■ Problem requirements
The listing is to be reproduced in full, with no character altered.

■ Data
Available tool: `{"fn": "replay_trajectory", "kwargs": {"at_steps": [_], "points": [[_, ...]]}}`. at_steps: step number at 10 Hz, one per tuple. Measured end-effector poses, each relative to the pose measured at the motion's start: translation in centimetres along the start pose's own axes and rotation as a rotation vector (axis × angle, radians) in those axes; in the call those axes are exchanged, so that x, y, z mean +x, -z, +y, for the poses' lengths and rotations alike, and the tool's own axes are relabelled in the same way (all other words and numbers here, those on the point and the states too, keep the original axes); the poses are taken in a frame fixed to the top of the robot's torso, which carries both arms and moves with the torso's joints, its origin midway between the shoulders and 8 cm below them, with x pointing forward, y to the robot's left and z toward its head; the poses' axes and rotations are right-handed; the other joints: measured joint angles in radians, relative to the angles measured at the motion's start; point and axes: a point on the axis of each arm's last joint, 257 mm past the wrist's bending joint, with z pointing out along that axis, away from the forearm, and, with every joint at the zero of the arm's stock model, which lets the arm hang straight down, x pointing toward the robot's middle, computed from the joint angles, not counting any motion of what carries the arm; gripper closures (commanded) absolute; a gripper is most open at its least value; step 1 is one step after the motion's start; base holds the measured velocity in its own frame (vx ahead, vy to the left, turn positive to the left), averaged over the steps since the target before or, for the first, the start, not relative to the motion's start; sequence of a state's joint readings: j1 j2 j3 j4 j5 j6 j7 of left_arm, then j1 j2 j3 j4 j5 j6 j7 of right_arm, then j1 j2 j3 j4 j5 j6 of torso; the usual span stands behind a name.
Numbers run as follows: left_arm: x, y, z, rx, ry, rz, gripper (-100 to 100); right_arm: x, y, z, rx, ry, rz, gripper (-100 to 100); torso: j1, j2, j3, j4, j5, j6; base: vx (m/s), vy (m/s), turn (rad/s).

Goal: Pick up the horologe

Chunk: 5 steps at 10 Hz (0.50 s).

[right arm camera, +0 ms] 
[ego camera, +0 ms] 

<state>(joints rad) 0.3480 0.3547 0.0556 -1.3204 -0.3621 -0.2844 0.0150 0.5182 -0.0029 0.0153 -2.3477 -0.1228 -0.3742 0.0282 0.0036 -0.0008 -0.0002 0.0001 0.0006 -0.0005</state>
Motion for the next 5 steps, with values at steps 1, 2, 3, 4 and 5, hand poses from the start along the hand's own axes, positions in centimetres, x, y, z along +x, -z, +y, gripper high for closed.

■ Solution to this exercise
Available tool: `{"fn": "replay_trajectory", "kwargs": {"at_steps": [_], "points": [[_, ...]]}}`. at_steps: step number at 10 Hz, one per tuple. Measured end-effector poses, each relative to the pose measured at the motion's start: translation in centimetres along the start pose's own axes and rotation as a rotation vector (axis × angle, radians) in those axes; in the call those axes are exchanged, so that x, y, z mean +x, -z, +y, for the poses' lengths and rotations alike, and the tool's own axes are relabelled in the same way (all other words and numbers here, those on the point and the states too, keep the original axes); the poses are taken in a frame fixed to the top of the robot's torso, which carries both arms and moves with the torso's joints, its origin midway between the shoulders and 8 cm below them, with x pointing forward, y to the robot's left and z toward its head; the poses' axes and rotations are right-handed; the other joints: measured joint angles in radians, relative to the angles measured at the motion's start; point and axes: a point on the axis of each arm's last joint, 257 mm past the wrist's bending joint, with z pointing out along that axis, away from the forearm, and, with every joint at the zero of the arm's stock model, which lets the arm hang straight down, x pointing toward the robot's middle, computed from the joint angles, not counting any motion of what carries the arm; gripper closures (commanded) absolute; a gripper is most open at its least value; step 1 is one step after the motion's start; base holds the measured velocity in its own frame (vx ahead, vy to the left, turn positive to the left), averaged over the steps since the target before or, for the first, the start, not relative to the motion's start; sequence of a state's joint readings: j1 j2 j3 j4 j5 j6 j7 of left_arm, then j1 j2 j3 j4 j5 j6 j7 of right_arm, then j1 j2 j3 j4 j5 j6 of torso; the usual span stands behind a name.
Numbers run as follows: left_arm: x, y, z, rx, ry, rz, gripper (-100 to 100); right_arm: x, y, z, rx, ry, rz, gripper (-100 to 100); torso: j1, j2, j3, j4, j5, j6; base: vx (m/s), vy (m/s), turn (rad/s).

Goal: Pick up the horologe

Chunk: 5 steps at 10 Hz (0.50 s).

[right arm camera, +0 ms] 
[ego camera, +0 ms] 

<state>(joints rad) 0.3480 0.3547 0.0556 -1.3204 -0.3621 -0.2844 0.0150 0.5182 -0.0029 0.0153 -2.3477 -0.1228 -0.3742 0.0282 0.0036 -0.0008 -0.0002 0.0001 0.0006 -0.0005</state>
Motion for the next 5 steps, with values at steps 1, 2, 3, 4 and 5, hand poses from the start along the hand's own axes, positions in centimetres, x, y, z along +x, -z, +y, gripper high for closed.

This response contains the complete answer.